Collectively, these findings demonstrate that EVs originating, or conditioned by a preeclamptic environment drive a prooxidant, proinflammatory state in endothelial cells, with potential consequences for maternal vascular function and health.

Extracellular vesicles and vascular function

EVs released from normal and preeclamptic placentas have divergent effects on vascular tone, which may arise from engagement of a common molecular pathway that becomes differentially regulated in preeclampsia, leading to distinct vascular outcomes. Syncytiotrophoblast-derived EVs (STBEVs) from term, uncomplicated pregnancies reduce endothelium-dependent dilation in arteries from human subcutaneous adipose tissue and this effect has been attributed to endothelial disruption by deported microvilli (135). Spaans et al. confirmed a similar impairment of endothelium-dependent vasodilation in late-pregnant mouse uterine arteries exposed to STBEVs isolated from normal human placenta (136). Authors linked the STBEV-induced impaired vasodilation to activation of the lectin-like oxidized low-density lipoprotein receptor-1 (LOX-1) and a reduced contribution of endothelial NO. Neutralizing LOX-1 with a blocking antibody preserved vasodilation and increased eNOS expression (136).

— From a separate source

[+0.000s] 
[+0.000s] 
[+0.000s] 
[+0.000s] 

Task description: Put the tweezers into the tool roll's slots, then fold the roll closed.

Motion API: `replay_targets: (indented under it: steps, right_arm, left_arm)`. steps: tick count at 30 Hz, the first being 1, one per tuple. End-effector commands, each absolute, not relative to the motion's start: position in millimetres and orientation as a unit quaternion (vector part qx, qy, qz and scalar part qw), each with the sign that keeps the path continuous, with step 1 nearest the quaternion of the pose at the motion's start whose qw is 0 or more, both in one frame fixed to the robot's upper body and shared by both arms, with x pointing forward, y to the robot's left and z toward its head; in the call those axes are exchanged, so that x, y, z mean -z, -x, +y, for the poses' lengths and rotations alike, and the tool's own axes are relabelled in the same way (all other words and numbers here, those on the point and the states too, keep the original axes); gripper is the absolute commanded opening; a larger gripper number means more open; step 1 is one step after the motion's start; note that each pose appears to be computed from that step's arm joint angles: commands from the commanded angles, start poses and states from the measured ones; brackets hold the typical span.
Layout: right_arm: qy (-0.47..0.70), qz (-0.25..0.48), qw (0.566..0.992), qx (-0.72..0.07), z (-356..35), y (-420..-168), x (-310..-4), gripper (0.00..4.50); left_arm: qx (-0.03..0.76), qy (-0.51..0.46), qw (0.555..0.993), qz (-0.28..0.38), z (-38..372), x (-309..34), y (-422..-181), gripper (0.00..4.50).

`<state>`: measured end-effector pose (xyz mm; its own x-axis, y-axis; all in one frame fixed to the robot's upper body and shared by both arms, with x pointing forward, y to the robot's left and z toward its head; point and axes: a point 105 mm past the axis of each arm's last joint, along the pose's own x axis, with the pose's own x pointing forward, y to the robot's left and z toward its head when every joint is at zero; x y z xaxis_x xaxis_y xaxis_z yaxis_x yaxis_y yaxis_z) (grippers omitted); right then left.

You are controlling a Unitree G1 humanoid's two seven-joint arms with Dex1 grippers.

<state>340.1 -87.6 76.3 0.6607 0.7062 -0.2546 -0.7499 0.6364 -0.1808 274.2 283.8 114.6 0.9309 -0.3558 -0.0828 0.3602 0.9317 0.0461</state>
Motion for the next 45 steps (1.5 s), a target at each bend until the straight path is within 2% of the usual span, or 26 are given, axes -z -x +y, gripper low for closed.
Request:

Independent evidence implicates LOX-1 in the pathophysiology of preeclampsia (137, 138). Maternal plasma from preeclamptic women upregulates LOX-1 expression and enhances uptake of oxidized, small-dense low-density lipoprotein (LDL) in HUVECs (138), effects reproduced in the reduced uteroplacental perfusion pressure (RUPP) rat model of preeclampsia (139). Plasma from these patients also elevated NADPH-oxidase activity and increased levels of superoxide and peroxynitrite in HUVECs, highlighting a redox-dependent component (138). It is noteworthy that oxidized LDL, which is increased in pregnancies with preeclampsia (140), can trigger the release of EVs, potentially perpetuating a vicious cycle (141). Together, these findings indicate that STBEV-driven vascular dysfunction in normal pregnancy converges on the LOX-1/eNOS pathway, which is impaired once pregnancy is complicated by preeclampsia and an environment of increased concentrations of small lipoprotein subfractions.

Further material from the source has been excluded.